Position: Right-handed Pitcher
Hamilton came to the Tigers as a supplemental first round choice in the 2007 draft, after a standout career at Stanhope Elmore High School outside Montgomery, Alabama. As a senior, Hamilton struggled through a difficult season, backed by a porous defense. In 10 starts for Stanhope, Brandon allowed 47 runs – though only 13 were earned. His 2-7 record heading into the draft was very misleading, and not representative of his actual ability. Despite the obstacles he faced as a senior, he managed a 2.36 ERA and nearly sixteen strikeouts per nine innings (86 in 49.2 IP).
Hamilton's true ability shone through during a dominating sophomore season in which he helped lead his high school squad to the Alabama 5A State Championship. In 2006, Brandon finished with a strong 8-4 mark, backed up by a 2.30 ERA, 99 strikeouts, and a .159 batting average against. In both of his final two seasons at Stanhope, Brandon was named to the Montgomery All-Metro Team.
In his first exposure to pro ball, Hamilton made a solid impression posting a 3.10 ERA in 20-1/3 innings, while striking out 23 hitters in seven appearances. Brandon's second turn in professional baseball was a bit rockier. After opening the season stuck in Lakeland with an oblique strain, the Tigers pushed him to West Michigan in May, where command problems and more advanced hitters knocked him around to the tune of a 4.96 ERA and nearly eight walks per nine innings. After an 0-5 start to the season with the Whitecaps, Hamilton was pulled back down to the GCL to get things in order. In nine appearances there, Hamilton tied for third in the GCL in wins (5), while posting a 1.86 ERA and 42 strikeouts in just 39 innings; all en route to winning TigsTown's GCL Pitcher of the Year award.
Hamilton's fastball works consistently from 92-93, has been up to 96 in the past, and has some nice late action down and in on righties. He has begun playing with adding some cut to his fastball, but he hasn't yet figured out how to gain consistency with the pitch. Working from a high-3/4 arm slot, Brandon's arm action is clean though some scouts are concerned that his delivery has too much ‘effort' in it. The Tigers have worked some to smooth things out, but they are cautious not to tweak too much and cause a loss in effectiveness.

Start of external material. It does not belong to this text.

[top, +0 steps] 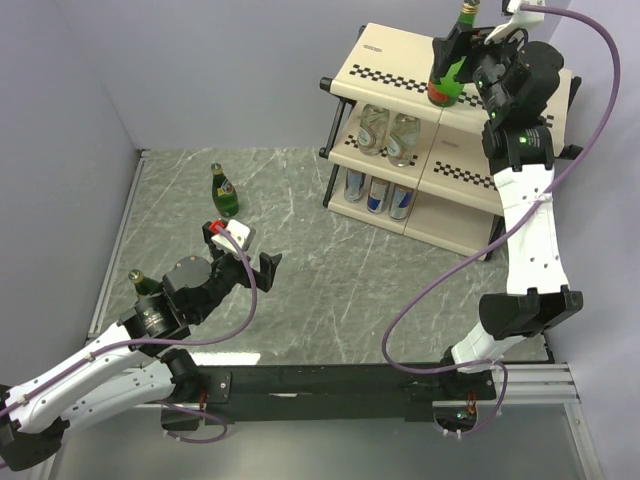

His breaking ball is a potential plus pitch that has great depth; and he throws it from 82-83 mph. He can sometimes work his arm too far under, causing it to lose bite and become very hittable. His third offering – a change-up – is still a work in progress, and will need substantial improvement as a pro. There are rumblings that if the change-up doesn't come quickly, it may be scrapped as the organization could let him try his two-pitch arsenal in the bullpen.
His two biggest hurdles at this time are his command and his composure. He has struggled commanding his fastball, and must refine his ability to throw quality strikes. Brandon is an intense competitor who wants the ball in his hands in every situation. When things aren't going his way, he can get rattled and thrown off his game, something he must curtail to succeed at the next level, and something that gave him problems at West Michigan in 2008.
With two plus pitches to his credit already, Hamilton is no doubt a talented youngster with the potential to work himself into a solid number two or three starter. If his change-up stagnates and fails to become a reliable pitch, expect Hamilton to be moved to the back end of a bullpen where his power combination could dominate the late innings.
Performance Level Team W-L ERA G GS SV SO BB IP AVG A
The oblique injury that sidelined Hamilton to start 2008 was more of a freak injury than something symptomatic of a larger problem. He reported no problems as the season wore on, and scouts didn't see any noticeable changes to his delivery as he came back. He still has an ideal pitchers frame that can lend to both increased velocity and durability as he reaches physical maturity.
Hamilton enters spring training with a shot to land anywhere from the Gulf Coast League to Lakeland. There were reports last fall that his command had begun to come around, and if that is the case, West Michigan or Lakeland is his two most likely destinations. There are many pitchers vying for roles in these rotations, but the Tigers will make room for a high ceiling arm like this, no matter where that is. This may be a big year in Brandon's development, as the Tigers will need to make a decision soon on whether to move him to the bullpen and hopefully accelerate his time to the big leagues, or give him additional time to figure things out in the rotation. Either way, the Tigers have yet another power arm that has potential in any number of roles.